• _WHAT YOU ARE ASKED TO DO_: Of all the lines below, output only those starting at the one with "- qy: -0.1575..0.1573" and ending at the one with "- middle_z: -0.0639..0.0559", both ends included, exactly as written.

• _EXTRACTED ENTRIES_:
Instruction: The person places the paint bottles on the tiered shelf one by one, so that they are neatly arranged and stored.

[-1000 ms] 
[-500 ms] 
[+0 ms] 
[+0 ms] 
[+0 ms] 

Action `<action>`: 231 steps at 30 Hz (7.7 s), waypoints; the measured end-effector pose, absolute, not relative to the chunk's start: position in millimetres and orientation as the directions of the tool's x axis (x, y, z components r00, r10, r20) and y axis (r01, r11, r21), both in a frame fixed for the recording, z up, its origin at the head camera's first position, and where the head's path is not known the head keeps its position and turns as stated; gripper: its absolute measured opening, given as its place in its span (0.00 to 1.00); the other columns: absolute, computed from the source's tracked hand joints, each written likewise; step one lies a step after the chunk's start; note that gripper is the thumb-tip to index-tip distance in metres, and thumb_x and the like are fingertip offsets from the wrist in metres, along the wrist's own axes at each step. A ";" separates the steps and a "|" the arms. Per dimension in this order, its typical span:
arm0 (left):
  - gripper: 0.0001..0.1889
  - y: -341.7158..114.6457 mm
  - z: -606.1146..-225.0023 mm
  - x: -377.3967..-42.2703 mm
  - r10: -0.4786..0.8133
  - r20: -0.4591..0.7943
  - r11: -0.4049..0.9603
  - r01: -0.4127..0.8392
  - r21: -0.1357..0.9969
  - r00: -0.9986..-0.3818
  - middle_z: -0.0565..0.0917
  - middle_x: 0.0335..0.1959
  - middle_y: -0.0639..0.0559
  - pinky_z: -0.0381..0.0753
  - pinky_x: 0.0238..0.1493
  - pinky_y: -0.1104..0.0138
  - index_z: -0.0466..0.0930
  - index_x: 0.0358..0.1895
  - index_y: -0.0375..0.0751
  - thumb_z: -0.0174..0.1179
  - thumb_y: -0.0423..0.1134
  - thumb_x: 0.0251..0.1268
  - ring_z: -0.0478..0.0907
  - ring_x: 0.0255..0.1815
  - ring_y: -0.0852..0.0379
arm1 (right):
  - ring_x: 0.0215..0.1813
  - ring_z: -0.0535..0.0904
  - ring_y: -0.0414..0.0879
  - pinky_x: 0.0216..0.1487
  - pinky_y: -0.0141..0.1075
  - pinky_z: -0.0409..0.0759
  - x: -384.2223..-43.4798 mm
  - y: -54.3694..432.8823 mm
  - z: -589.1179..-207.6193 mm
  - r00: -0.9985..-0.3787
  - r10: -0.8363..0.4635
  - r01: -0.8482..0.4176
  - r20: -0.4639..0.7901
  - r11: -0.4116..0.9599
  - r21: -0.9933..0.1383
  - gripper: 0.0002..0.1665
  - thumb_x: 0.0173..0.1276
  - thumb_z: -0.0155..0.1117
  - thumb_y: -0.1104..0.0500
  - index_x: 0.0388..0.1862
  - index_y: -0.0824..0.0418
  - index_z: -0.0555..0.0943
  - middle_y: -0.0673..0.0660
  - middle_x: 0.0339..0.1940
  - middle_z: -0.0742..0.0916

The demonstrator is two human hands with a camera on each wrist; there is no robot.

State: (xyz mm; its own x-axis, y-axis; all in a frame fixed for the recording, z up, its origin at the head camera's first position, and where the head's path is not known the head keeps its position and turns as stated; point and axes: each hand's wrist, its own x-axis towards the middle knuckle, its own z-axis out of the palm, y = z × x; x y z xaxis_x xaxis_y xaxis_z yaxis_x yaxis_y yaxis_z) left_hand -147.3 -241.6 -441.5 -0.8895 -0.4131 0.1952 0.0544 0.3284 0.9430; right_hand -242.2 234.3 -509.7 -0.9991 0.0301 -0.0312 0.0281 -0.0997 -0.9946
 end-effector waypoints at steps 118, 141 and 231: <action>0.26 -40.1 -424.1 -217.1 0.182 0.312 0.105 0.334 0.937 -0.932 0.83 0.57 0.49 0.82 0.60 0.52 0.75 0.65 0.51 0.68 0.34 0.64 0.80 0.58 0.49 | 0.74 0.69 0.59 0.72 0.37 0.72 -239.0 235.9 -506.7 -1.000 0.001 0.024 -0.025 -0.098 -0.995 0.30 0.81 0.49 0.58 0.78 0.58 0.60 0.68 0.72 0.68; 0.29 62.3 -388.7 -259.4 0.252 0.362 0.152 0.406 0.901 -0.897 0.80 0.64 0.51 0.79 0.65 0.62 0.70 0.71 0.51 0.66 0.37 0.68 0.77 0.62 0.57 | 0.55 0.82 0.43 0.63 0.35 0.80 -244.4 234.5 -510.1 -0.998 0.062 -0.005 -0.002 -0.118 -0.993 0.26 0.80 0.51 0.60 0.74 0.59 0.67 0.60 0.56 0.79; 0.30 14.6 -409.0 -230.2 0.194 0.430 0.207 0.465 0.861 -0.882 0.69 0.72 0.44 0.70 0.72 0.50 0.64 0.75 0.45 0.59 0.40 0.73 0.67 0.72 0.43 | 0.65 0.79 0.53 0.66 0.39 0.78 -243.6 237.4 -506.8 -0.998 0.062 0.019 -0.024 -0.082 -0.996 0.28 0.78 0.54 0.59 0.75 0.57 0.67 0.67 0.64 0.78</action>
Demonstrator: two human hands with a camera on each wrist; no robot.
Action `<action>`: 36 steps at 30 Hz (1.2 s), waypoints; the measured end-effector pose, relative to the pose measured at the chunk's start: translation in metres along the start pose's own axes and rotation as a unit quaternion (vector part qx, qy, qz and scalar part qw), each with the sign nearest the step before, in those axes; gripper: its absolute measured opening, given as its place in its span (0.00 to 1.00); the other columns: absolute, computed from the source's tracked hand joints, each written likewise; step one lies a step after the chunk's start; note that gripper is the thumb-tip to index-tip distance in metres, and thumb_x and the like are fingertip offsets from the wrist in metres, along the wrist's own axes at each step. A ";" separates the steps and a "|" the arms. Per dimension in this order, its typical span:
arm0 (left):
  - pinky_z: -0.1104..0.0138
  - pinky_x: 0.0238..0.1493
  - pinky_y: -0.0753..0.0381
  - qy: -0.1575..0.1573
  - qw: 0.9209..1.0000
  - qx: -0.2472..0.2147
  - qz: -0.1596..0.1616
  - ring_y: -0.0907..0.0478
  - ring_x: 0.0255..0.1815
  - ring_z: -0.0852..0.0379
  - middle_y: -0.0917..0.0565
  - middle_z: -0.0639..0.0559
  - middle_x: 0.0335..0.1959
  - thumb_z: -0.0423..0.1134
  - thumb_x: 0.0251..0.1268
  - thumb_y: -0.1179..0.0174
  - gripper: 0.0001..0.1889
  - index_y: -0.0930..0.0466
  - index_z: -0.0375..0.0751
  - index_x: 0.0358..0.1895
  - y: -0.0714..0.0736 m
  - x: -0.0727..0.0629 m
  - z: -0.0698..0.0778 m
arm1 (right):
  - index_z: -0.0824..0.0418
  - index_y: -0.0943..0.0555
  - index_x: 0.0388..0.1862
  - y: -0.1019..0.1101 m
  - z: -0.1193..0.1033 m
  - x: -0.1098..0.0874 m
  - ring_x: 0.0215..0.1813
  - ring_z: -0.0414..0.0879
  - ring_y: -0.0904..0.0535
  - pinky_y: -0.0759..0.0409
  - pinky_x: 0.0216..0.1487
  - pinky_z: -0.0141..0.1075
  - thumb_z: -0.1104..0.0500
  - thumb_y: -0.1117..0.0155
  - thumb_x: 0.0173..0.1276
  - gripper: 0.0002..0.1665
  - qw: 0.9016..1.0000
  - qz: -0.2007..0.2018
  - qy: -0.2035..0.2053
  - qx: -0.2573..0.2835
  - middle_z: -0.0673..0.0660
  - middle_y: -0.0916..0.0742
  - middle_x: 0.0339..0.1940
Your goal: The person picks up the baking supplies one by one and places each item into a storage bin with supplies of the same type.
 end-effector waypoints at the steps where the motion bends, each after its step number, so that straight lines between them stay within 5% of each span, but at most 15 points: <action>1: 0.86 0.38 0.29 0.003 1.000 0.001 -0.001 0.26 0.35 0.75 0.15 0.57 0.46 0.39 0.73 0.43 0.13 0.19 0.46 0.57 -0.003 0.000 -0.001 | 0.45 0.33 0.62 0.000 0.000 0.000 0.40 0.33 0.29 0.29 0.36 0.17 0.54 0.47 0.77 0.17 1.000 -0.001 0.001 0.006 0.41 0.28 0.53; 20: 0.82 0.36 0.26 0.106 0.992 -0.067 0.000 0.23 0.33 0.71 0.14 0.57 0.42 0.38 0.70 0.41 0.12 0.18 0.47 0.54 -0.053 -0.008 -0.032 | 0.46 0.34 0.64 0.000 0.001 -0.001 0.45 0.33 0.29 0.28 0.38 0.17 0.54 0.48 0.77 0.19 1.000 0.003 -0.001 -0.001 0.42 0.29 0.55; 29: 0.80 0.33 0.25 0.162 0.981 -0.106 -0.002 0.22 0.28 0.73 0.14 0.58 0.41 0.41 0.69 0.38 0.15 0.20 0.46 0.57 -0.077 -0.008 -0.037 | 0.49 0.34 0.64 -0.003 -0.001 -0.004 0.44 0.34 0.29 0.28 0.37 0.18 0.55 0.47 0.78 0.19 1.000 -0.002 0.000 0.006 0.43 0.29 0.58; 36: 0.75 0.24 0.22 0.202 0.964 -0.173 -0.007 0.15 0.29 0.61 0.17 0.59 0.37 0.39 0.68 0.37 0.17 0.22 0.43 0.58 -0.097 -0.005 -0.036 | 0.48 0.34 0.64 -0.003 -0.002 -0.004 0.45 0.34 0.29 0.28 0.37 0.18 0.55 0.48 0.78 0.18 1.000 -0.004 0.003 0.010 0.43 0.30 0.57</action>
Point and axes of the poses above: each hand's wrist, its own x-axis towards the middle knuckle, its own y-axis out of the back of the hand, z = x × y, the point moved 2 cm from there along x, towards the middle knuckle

• _OUTPUT BELOW_:
  - qy: -0.1575..0.1573
  - qw: 0.9209..1.0000
  - qx: -0.2472..0.2147
  - qz: -0.1596..0.1616
  - ring_y: -0.0907..0.0478
  - ring_x: 0.0255..0.1815
  - ring_z: -0.0852..0.0379
  - middle_y: -0.0917..0.0565
  - middle_z: -0.0639..0.0559

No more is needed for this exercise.